Three (3) workers took part in the conversation. The conversation lasted for around (ten) 10 minutes. It could go longer, but we ended it after obtaining enough information. Throughout the conversation, the workers used formal English to communicate. They were courteous, and none of them posted any conversation message that was labelled as spam. The workers asked eleven (11) questions in total, in which we answered ten (10) of them, leaving a vague question unanswered. Only four (4) question / answer pairs were formed as we thought only the four questions were of high importance. In general, the questions asked were of high quality, touching a wide ranges of watch features. To name a few, they asked about watch type (digital or analog), brand preference, size, movement (mechanical or quartz), and even down to the very detailed specifications such as preferred metal weight.

Discussion

We were surprised by how cooperative and courteous the workers were.
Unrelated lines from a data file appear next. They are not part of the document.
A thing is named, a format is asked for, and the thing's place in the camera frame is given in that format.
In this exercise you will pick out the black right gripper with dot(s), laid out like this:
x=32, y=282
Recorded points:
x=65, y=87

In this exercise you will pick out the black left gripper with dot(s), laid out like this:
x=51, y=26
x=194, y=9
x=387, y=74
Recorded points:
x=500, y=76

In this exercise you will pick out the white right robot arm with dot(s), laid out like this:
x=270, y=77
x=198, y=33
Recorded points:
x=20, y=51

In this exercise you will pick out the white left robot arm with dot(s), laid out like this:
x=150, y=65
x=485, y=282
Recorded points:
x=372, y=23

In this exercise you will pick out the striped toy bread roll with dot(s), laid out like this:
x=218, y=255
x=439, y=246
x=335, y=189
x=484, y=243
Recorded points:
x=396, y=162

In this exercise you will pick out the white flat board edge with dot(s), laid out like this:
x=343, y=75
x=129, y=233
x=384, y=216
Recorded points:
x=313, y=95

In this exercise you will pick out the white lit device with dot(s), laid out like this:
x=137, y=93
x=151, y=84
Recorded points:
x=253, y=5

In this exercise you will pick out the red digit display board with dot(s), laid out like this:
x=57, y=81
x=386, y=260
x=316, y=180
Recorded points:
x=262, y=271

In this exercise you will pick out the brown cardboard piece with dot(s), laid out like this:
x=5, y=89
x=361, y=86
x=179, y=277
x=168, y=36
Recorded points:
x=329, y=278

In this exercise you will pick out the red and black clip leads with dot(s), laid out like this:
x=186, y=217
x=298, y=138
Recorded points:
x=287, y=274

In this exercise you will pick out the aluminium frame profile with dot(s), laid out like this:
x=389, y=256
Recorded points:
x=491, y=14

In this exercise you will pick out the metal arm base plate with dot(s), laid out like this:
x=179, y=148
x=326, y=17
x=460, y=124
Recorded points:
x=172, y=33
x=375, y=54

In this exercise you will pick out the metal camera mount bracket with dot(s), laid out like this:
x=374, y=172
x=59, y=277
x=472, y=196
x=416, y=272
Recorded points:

By pinpointing that good questions would be rewarded with bonuses, most questions asked were relevant, clear, and thought-provoking. It convinced us that our original intention to develop CrowdChat was realistic - our program was able to solve needs of the requesters in real-time fashion. In general, most of the workers did not post any irrelevant message or spam.

It was also interesting to know that a worker might answer another worker's question on behalf of the requester if he or she thought that enough information was given. In the experiment mentioned in "Experiments & Results Section" above, one of the workers posted a message ran "I guess the requester would prefer quartz, because he prefer digital one". It turned out that we did prefer quartz watches later on. The ability of some workers to provide useful inferences based on previous answers of the requesters showed that some workers did pay close attention to the conversation. At least, we were confident that not all workers were forced to behave passively during the conversation due to design pitfalls of the system.

The setting of maximum five (5) members in a chat room proved to be feasible. From our experiments, the conversation quality was at least satisfactory. We did not feel the chat room was overcrowded. We were able to respond to almost all questions asked on time.

In overall, we were satisfied with the experiments conducted. They provided valuable ideas for improvement. We are confident that CrowdChat will perform better with some optimizations done to the existing system.

Future Works

For our future works, first and foremost, we will implement a clean UI page listing all new tasks posted by the requesters a while ago. The UI page will serve as a bulletin board of recently created tasks so that the workers can be informed as soon as possible of the task availability, reducing time gap between task posting and acceptance. This will reduce waiting expenses incurred on the requesters.

Second, we will implement a statistical system to keep track total number of reward points awarded during a conversation session. The system will be able to generate graphs of historical reward behavior of a requester. In fact, with the statistics, we will be able to take into account reward behavior of the requesters in determining their reputation score. For example, the requesters who are more generous will be assigned a higher reputation score so that he or she will obtain attention from more workers.

Third, we will implement a feedback feature that serves as a channel for both the requesters and workers to voice their opinions towards CrowdChat. It will also simplify process to resolve disputes due to unfair treatment or misunderstanding. We believe fast replies to the requesters and workers' feedback will retain old users and attract new ones to use our program.

Lastly, we will also continue working on the reward and reputation systems. Note that they are not yet completed for the project v1.0 release. In this regard, we will conduct more experiments on Amazon Mechanical Turk to understand effect of the reward and reputation systems towards conversation quality. Depending on our findings, we will rewrite our algorithms to better calculate the reward points and reputation scores.